Жаклин по обыкновению сидела за столом и что-то записывала, с силой вдавливая стержень в листок бумаги. Но сегодня её поза значительно отличалась от выправки, с которой раньше женщина подавала себя, держась, словно струна. Нога на ногу – дурной тон – и напряжённые мышцы спины.

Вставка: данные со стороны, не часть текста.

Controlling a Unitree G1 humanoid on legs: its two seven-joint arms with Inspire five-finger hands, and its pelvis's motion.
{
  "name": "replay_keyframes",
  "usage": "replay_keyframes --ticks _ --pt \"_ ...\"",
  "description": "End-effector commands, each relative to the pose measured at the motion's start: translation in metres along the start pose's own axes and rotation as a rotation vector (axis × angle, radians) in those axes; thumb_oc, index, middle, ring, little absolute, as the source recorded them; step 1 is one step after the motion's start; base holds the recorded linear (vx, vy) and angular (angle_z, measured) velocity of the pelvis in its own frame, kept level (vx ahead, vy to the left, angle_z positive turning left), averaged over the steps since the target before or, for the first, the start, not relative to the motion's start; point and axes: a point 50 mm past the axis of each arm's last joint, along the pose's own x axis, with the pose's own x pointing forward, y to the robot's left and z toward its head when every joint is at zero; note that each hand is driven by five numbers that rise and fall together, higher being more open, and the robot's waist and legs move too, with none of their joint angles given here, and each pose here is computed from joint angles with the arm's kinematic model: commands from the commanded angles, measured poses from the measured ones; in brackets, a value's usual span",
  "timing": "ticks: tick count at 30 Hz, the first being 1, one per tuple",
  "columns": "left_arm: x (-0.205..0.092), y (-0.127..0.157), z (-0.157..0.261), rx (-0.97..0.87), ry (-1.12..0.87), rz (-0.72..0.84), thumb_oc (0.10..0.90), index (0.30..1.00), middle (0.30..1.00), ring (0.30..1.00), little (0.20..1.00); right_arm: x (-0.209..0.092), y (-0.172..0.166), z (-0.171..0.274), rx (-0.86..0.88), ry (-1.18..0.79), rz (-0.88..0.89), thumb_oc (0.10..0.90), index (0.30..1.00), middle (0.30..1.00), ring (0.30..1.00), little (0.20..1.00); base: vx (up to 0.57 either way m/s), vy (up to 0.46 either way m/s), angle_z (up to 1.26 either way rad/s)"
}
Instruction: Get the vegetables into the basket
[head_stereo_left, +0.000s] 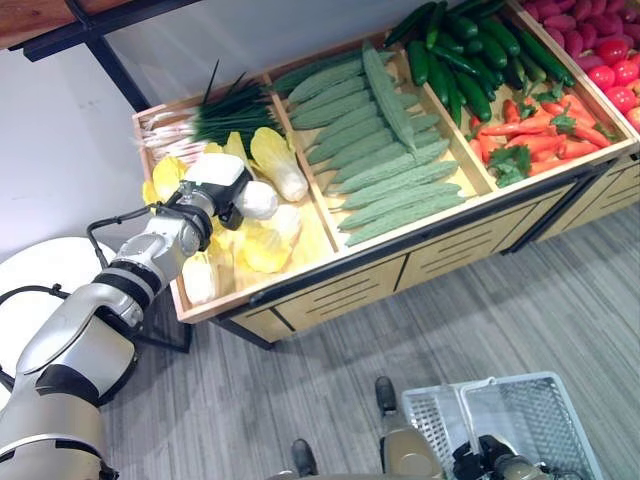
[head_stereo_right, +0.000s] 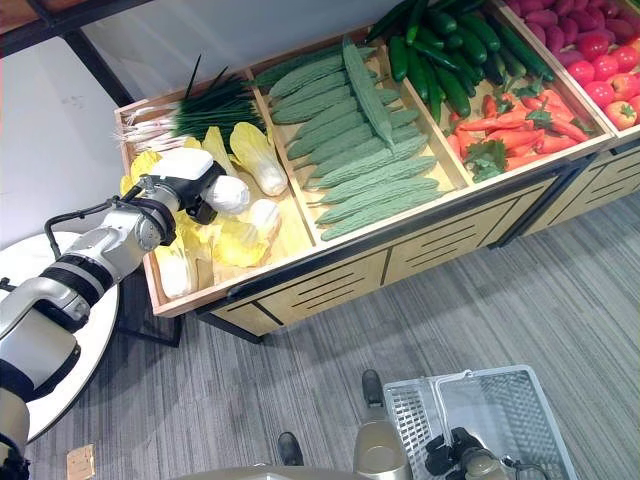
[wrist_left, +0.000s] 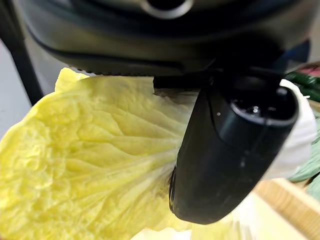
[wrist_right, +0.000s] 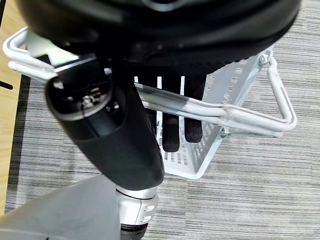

- Доброе утро, миссис Кеннеди, - Кейси произнесла эти слова без капли насмешки, прощупывая почву в их беседе. Последнее время ей с лихвой хватало диссоциативного расстройства в жизни, но возможность покинуть свою старую подругу рассматривалась как предательство. Женщина никак не отреагировала, лишь ещё сильнее надавила кончиком ручки на разлинованный листок. – Жаклин?
Она тяжело вздохнула, будто бы эта ситуация довела её до сумасшествия, и с силой отбросила ручку, позволяя дешёвому пластику отскочить от стены и разлететься на несколько частей.
- Это. Уже. Не. Смешно, - отозвалась женщина, делая ударение на каждом слове.– Четвертый человек за день. Вы думаете, что если я нахожусь здесь, то не знаю, что сегодня не первое апреля, или у вас каждый день новая жертва?
Южный акцент и прищуренный взгляд в попытке разглядеть того, кто нарушил покой – подобное описание походило на третью личность в теле Жаклин – Джессалин.
Кейси никогда не общалась с последней, но читала описание, составленное лечащим психиатром. Джессалин была родом из Далласа, чем ещё больше нагнетала межличностный конфликт, и являлась одной из несдержанных личностей.